In 1976, under the military regime, the whole system of national school feeding programs was centralized. Under this program, the food, together with other school materials, was stored in central warehouses at both the federal and state levels and then shipped to schools. Due to precarious distribution systems in interior areas many schools did not receive food regularly and, therefore, school attendance was low, especially in the North. In the 1990s, to counteract this problem, the government sought to decentralize the school feeding operation, mainly in the relatively developed Southeast. This decentralization effort, however, dwindled in other parts of the country, and particularly in the North and Center West, because of poor institutional coordination between the different governmental agencies responsible for the food procurement operation. Following democratization in 1988, decentralization was revived in order to distribute school materials and food as well as improve transport, although it wasn’t until 1998 that food procurement was fully given to municipalities following a groundswell of negative public opinion over the quality of school food.

Initially, decentralization did not necessarily mean better quality or local food due to the lack of funding and knowledge. In 2003 the new government led by Luiz Inácio Lula da Silva (Lula)’s Worker’s Party expanded the family stipend program called Bolsa Família to improve school enrollment rates by transferring cash to impoverished households. The Worker Party linked this program to a new project called the Zero Hunger Project (Fome Zero). The Lula government then allocated 14 percent of gross domestic product (GDP) to the Ministry of Social Development, which administered the Project.3 Through this connection, the budget for school food procurement was raised to 1.5 billion Brazilian real (BRL) (US$820 million) in 2006, which was the largest sum ever to be used for school feeding in Brazil.

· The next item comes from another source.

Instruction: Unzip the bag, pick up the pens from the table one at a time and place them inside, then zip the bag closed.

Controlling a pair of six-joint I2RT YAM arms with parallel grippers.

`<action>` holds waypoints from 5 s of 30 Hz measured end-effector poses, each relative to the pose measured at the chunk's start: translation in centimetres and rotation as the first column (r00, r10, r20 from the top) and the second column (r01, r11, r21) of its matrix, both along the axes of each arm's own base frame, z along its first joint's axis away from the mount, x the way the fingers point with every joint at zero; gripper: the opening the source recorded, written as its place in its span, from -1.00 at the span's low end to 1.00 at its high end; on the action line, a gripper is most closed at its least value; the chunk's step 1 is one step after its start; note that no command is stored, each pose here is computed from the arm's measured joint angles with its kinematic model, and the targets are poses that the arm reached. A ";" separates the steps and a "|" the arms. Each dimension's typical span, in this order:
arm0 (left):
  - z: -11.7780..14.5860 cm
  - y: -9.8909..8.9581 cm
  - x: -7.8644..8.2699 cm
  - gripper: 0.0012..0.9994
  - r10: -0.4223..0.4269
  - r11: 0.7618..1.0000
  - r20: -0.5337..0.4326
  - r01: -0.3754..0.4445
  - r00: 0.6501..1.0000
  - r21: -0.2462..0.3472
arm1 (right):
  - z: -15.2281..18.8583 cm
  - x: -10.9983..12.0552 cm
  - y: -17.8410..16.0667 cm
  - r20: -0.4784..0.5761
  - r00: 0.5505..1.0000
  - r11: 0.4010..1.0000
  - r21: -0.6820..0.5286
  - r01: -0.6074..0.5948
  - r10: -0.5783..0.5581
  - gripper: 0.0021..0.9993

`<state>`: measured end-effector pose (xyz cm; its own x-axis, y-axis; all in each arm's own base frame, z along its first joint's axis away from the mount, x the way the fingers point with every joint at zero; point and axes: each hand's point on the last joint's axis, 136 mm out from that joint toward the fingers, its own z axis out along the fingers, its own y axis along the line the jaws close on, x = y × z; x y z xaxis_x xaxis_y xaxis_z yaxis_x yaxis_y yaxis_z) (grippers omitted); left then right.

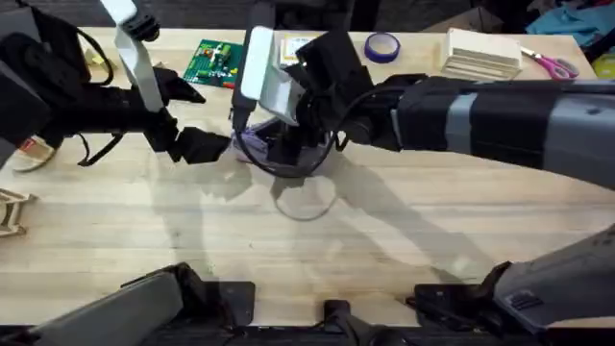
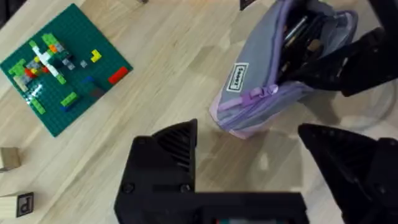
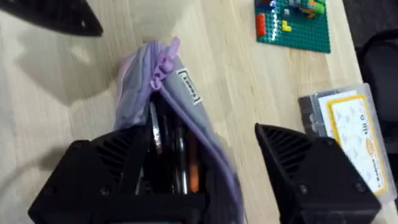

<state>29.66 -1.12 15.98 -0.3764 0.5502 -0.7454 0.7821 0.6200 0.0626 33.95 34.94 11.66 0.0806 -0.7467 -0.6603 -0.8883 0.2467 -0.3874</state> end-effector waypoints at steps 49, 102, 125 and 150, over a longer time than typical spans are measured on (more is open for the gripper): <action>-5.6 2.0 1.8 0.99 -0.093 0.932 0.103 0.123 0.990 -0.342 | 6.2 -3.2 0.3 -0.619 0.738 0.801 0.282 0.528 -0.269 1.00; -5.6 2.0 1.8 0.99 -0.094 0.931 0.102 0.123 0.990 -0.344 | -0.2 0.4 6.2 -0.623 0.652 0.766 0.127 0.630 -0.433 0.24; -5.6 2.0 1.8 0.99 -0.094 0.931 0.102 0.123 0.990 -0.344 | -0.1 0.4 6.3 -0.634 0.643 0.761 0.129 0.636 -0.430 -0.94; -5.5 1.3 1.1 0.99 -0.102 0.920 0.057 0.116 0.993 -0.375 | 3.1 0.2 6.1 -0.628 0.663 0.756 0.176 0.631 -0.407 -0.94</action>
<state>30.78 0.18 10.43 -0.2991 0.2614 -0.9177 0.8479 0.5141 -0.1299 34.12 41.03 14.74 -0.6839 -0.2588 -0.6822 -0.5898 0.7465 0.3080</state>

At the same time, the Lula government had promoted the direct purchasing program to enable the small-scale, family-based farmers to access markets without dealing with exploitative intermediaries. In 2009 a law was implemented to include the direct purchasing program into the national school procurement, and it obliged a municipal government to use at least 30 percent of the allocated food procurement budget to purchase local produce from family-based farmers.

Accompanying the law was a campaign to promote “food sovereignty,” including the concept of a “food culture” (cultura alimentar) and that of providing local food as part of familial agricultural development. The food culture has been embodied in menu development, with the government setting a goal that 15–30 percent of nutrition intake be provided through local procurement of fresh vegetables, fruit, and meat. This produce is sought from local farmers, while more centralized, large-scale procurement is maintained for basic, nonperishable foodstuffs such as rice, beans, flour, salt, sugar, and oil. Some municipalities and schools have also created school or community gardens (horta comunitária) in order to produce basic vegetables on their own. In this process, students, teachers, and parents become involved in growing food as part of the educational program that informs them about the food culture.

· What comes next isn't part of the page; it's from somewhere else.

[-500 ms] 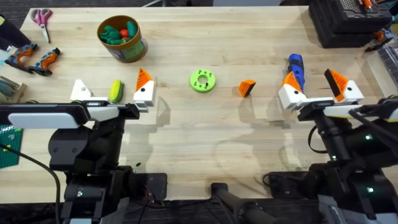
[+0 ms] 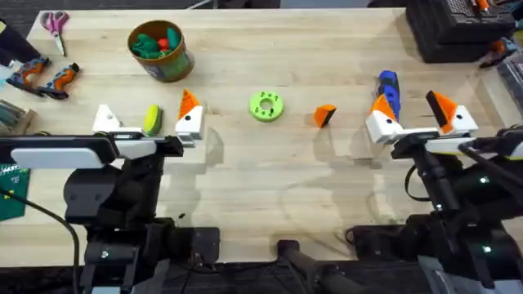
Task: Pick up the gripper from the table and insert it into the empty holder that is missing its gripper. Then pick up a screw, insert it into the mounting hole, and use the screwdriver to tighten it. Finally, clean up the table by picking up the vegetable and placing it into the bucket.
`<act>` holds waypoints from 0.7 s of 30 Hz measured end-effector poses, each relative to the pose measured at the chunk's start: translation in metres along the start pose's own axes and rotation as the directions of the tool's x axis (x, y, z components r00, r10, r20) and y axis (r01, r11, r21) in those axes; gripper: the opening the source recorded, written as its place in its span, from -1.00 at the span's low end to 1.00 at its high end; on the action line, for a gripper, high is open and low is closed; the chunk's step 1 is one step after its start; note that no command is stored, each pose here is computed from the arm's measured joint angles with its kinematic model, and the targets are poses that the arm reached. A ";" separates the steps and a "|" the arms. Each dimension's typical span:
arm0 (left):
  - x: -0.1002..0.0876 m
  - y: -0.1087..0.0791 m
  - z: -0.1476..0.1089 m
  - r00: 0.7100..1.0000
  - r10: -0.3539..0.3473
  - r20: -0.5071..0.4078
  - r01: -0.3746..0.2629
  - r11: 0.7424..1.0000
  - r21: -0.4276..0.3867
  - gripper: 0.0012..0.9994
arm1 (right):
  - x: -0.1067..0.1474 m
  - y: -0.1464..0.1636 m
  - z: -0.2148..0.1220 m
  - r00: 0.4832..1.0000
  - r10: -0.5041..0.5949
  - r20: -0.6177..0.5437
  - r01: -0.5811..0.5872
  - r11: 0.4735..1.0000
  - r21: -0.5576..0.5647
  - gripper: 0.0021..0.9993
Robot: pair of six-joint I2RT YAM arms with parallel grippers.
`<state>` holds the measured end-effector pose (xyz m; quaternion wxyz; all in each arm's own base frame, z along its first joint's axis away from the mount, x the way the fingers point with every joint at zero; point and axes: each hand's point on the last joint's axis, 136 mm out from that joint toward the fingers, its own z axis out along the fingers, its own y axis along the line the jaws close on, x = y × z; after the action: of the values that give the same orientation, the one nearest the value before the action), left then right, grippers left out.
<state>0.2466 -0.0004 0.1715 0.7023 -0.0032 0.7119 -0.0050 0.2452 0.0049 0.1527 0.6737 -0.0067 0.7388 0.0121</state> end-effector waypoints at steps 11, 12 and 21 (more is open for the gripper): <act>0.009 0.000 -0.013 0.981 0.021 -0.193 -0.021 1.000 0.002 0.97 | 0.007 0.001 -0.013 0.985 0.006 -0.174 -0.006 1.000 -0.002 0.99; 0.003 0.000 -0.015 0.977 0.030 -0.209 -0.030 1.000 0.003 0.97 | 0.004 0.001 -0.014 0.982 0.006 -0.187 -0.007 1.000 -0.002 0.99; -0.062 0.001 -0.015 0.909 0.077 -0.410 -0.075 0.997 0.021 0.97 | -0.028 0.002 -0.019 0.884 0.020 -0.466 -0.021 1.000 0.003 0.99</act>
<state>0.2328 0.0009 0.2337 0.5366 0.0271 0.8431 0.0201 0.2285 0.0062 0.1826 0.4764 -0.0025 0.8791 0.0180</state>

About half of the more than 5,500 municipalities in Brazil have created School Feeding Committees (Conselhos de Alimentação Escolar, or CAEs) comprising local officials, parents, and teachers’ associations. These councils have taken a lead in local school food procurement and, as a result, school meals contain fresh produce such as vegetables, fruit, and meat, with menus reflecting the wishes and dietary needs of children and their parents. Together with the long-standing informal arrangements of provisions of the multimistura by churches and informal school meals by rural workers’ organizations in remote areas, this has become a principle institutional mechanism of public participation to ensure school food quality in Brazil.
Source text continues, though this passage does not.